Não há compromisso de gasto para UPAs, por exemplo; ministério diz que viés orçamentário não comprova paralisia

Marta Salomon, O Estado de S.Paulo

27 Julho 2011 | 00h00

BRASÍLIA

O primeiro ano de mandato da presidente Dilma chegou à metade sem que projetos destacados durante a campanha eleitoral tivessem saído do papel nesse período. As 500 novas Unidades de Pronto Atendimento (UPAs), por exemplo, que deveriam garantir atendimento médico 24 horas por dia à população, não registraram nem compromisso de gasto, o chamado "empenho" de verbas, de acordo com documentos do Tesouro Nacional.

O Orçamento da União de 2011 autoriza gastos de R$ 212,5 milhões nas UPAs.

Na mesma situação estão outros projetos destacados na campanha, como a implantação de postos de polícia comunitária. Seriam criados 2,8 mil postos desse tipo durante o mandato, segundo a promessa eleitoral.

O dinheiro previsto para começar a construir 8 mil Unidades Básicas de Saúde (UBSs) tampouco foi liberado. No Orçamento deste ano, as autorizações de gastos para os dois projetos alcançaram R$ 350 milhões e R$ 480,2 milhões, respectivamente.

As chamadas Praças do PAC, espaços integrados de esporte, cultura, lazer e prestação de serviços públicos, encontram-se igualmente paradas, de acordo com os registros do Tesouro. O início da instalação das Praças conta com R$ 170 milhões no Orçamento deste ano, dinheiro intocado até agora.

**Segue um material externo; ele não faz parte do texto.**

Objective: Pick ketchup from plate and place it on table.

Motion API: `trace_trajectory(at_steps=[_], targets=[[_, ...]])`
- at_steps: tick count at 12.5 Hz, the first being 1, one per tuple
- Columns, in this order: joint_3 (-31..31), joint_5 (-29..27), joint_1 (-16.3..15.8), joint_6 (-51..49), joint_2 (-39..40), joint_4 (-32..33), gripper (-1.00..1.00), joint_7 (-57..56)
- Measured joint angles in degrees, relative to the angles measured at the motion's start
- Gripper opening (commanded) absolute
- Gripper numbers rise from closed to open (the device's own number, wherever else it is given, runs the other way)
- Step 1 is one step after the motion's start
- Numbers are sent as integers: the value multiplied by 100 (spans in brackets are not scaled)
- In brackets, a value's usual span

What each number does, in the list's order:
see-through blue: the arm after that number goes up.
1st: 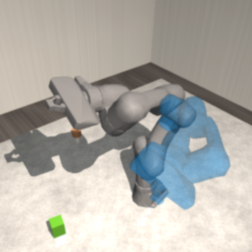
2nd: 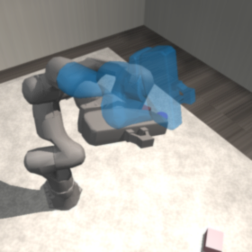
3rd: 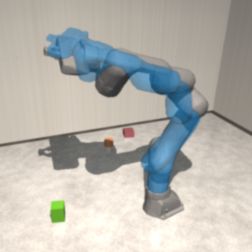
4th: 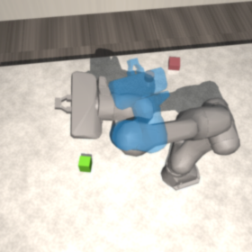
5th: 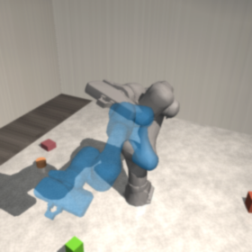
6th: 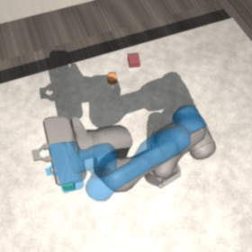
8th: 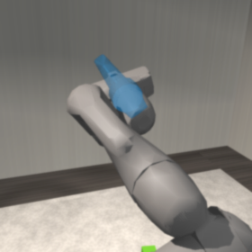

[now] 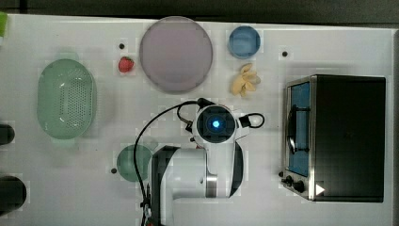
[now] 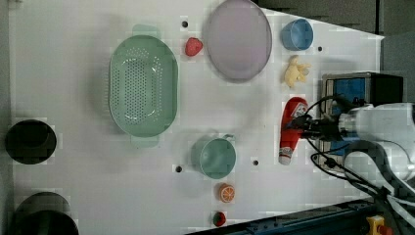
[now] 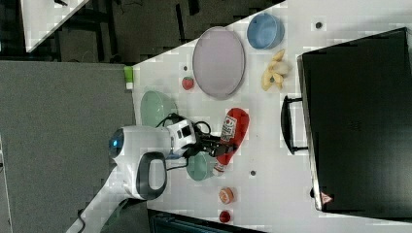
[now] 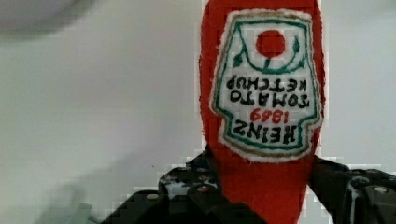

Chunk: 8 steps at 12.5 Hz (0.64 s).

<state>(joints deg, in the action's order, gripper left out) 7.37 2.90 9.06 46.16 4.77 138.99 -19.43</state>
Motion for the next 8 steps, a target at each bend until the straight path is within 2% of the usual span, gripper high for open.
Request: trace_trajectory(at_steps=[1,4,5,8], targets=[[-3,0,-20,73,180,0,22,55],[-54,16,6,576,576,34,86,137],[-55,7,27,688,604,34,100,144],[-37,2,41,229,541,-235,100,299]])
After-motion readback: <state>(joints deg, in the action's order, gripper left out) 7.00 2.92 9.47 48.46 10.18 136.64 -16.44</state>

O Ministério do Planejamento contesta que os projetos estejam paralisados. "O entendimento de que uma ação não saiu do papel porque sua execução orçamentária está baixa ou zerada é uma avaliação limitada porque prioriza ou torna exclusivo o viés da execução orçamentária", informou a assessoria da ministra Miriam Belchior.

Em nota, a pasta informou que "as UPAS, UBS e Praças dos Esportes e da Cultura estão em pleno cumprimento das etapas técnicas obrigatórias por lei, que antecedem a obra física propriamente dita". Segundo o Planejamento, o governo já lançou o processo de seleção para a construção de 400 praças em 362 municípios. Também teriam sido contratadas 1.219 UBSs e outras 119 UPAs. Dados do Tesouro não registram contratação das obras.

Os ministérios da Saúde, da Justiça e da Cultura são os mais atrasados na liberação de recursos públicos para o PAC. O governo garantiu R$ 164 milhões para a Transnordestina.